The Framers of the Constitution knew such a lack of principle would be an issue. George Mason—a leading participant in the Constitutional Convention who became a prominent critic of the Constitution—reportedly said in 1788, “You may have been taught . . . to respect the Characters of the Members of the late Convention . . . that they were an assemblage of great Men. There is nothing less true. From the Eastern States there were Knaves and Fools [and] from the States Southward of Virginia They were a parcel of Coxcombs and from the middle States Office Hunters not a few.”
What is the safeguard against the self-interested and unprincipled? James Madison writes in Federalist No. 10 that by electing trustworthy officials to mediate the will of the people and make it “more consonant to the public good,” our republic would enjoy an advantage over direct democracy. He imagined representatives as “a chosen body of citizens, whose wisdom may best discern the true interest of their country, and whose patriotism and love of justice will be least likely to sacrifice it to temporary or partial considerations.”
But he makes a more sober observation in Federalist No. 51: “But what is government itself, but the greatest of all reflections on human nature? If men were angels, no government would be necessary. If angels were to govern men, neither external nor internal controls on government would be necessary.”
It has been an education in American politics to watch those who have taken principled stands on relatively uncontroversial issues wilt in the heat when democracy itself is on the line. Proximity to power and the taste of celebrity change them, pushing them to do or say or excuse whatever is necessary to get more proximate, to get a fuller taste.
And what awaits those who dare to stand on principle regardless of whether the party stands with them? Penalty and ostracization. The present system offers them no reward. Should we be surprised that politicians who thrive in our environment of toxic polarization—where, at best, half the country eyes the other half suspiciously, or, at worst, considers them enemies of the state—prefer what is undemanding and politically expedient to what is demanding and politically risky?

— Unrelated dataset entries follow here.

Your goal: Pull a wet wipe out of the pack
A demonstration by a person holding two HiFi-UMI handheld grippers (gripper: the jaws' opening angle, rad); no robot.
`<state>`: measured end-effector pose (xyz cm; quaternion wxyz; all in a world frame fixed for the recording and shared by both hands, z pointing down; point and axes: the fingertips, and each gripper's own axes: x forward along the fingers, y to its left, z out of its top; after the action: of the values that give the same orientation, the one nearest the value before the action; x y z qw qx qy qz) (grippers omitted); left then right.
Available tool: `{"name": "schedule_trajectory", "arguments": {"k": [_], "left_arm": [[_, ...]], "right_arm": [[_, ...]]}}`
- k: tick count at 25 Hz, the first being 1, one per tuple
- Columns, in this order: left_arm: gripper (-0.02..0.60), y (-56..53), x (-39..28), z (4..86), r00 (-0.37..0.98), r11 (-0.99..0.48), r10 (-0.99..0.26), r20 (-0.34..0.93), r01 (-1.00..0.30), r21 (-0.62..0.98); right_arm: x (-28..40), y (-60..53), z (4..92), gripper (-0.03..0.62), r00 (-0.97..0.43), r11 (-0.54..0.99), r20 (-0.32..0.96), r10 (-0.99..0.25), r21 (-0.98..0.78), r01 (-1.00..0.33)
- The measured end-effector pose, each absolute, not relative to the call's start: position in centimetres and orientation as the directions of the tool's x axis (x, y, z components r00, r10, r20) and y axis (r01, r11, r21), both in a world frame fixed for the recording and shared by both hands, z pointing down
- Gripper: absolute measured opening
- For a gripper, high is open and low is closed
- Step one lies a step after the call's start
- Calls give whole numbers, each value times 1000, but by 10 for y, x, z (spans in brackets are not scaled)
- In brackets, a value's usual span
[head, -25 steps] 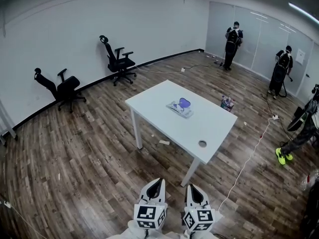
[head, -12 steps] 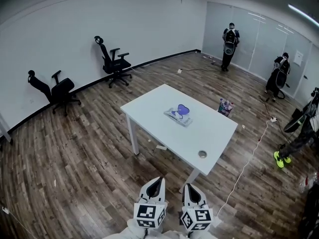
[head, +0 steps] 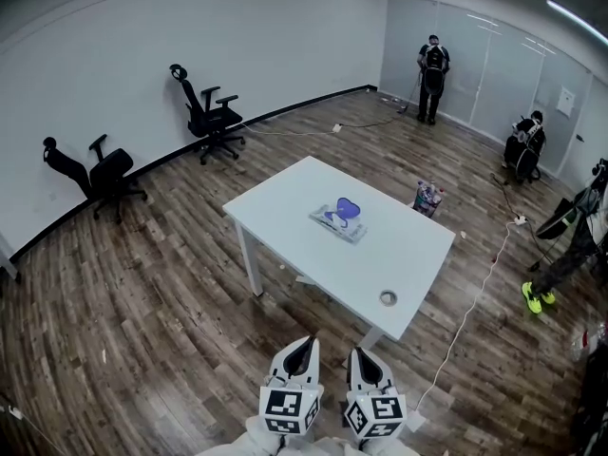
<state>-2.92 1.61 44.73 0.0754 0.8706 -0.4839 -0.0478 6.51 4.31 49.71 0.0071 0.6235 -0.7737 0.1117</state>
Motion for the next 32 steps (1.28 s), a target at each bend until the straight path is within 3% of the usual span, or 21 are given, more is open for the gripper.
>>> {"name": "schedule_trajectory", "arguments": {"k": [32], "left_arm": [[0,-79,-7,440,597,-597,-801,-51,-789,148]], "right_arm": [[72,-51,490,9,-162,143,155,-975,-127,-982]]}}
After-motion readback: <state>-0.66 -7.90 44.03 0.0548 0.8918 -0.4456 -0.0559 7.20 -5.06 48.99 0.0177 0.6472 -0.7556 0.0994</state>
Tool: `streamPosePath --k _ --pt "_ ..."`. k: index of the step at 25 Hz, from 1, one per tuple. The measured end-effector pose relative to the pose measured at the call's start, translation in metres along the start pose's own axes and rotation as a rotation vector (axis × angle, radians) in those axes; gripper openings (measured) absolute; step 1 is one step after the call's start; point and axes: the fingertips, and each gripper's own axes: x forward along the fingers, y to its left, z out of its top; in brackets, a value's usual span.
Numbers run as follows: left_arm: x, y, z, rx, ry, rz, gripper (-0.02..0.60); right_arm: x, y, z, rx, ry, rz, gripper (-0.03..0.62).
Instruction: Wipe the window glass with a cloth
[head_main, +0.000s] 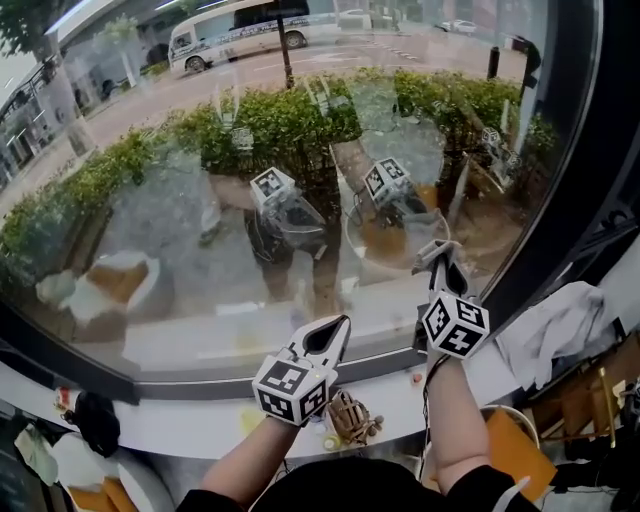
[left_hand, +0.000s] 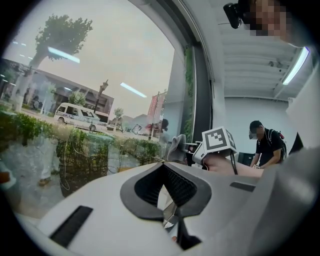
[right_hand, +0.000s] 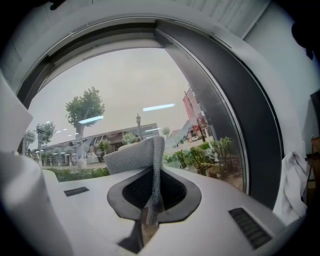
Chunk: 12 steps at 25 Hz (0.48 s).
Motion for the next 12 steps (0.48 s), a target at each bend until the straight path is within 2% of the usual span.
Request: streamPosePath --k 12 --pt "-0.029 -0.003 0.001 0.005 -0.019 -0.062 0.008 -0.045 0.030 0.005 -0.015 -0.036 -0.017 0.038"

It is said that we get the government we deserve. That is BS. The men and women standing watch halfway across the world deserve better. Hardworking families who are one healthcare emergency away from financial ruin deserve better. The citizens forced to run an obstacle course of statutes and regulations just to vote, and the children who depend on public schools to prepare them for a productive and engaged civic life—they deserve better.
I hope to one day see new leaders ascend in a system reformed to reward character and principle. A system recalibrated so that money plays a less decisive role. A system capable of providing Americans the government we deserve, lest we lose the democracy we have.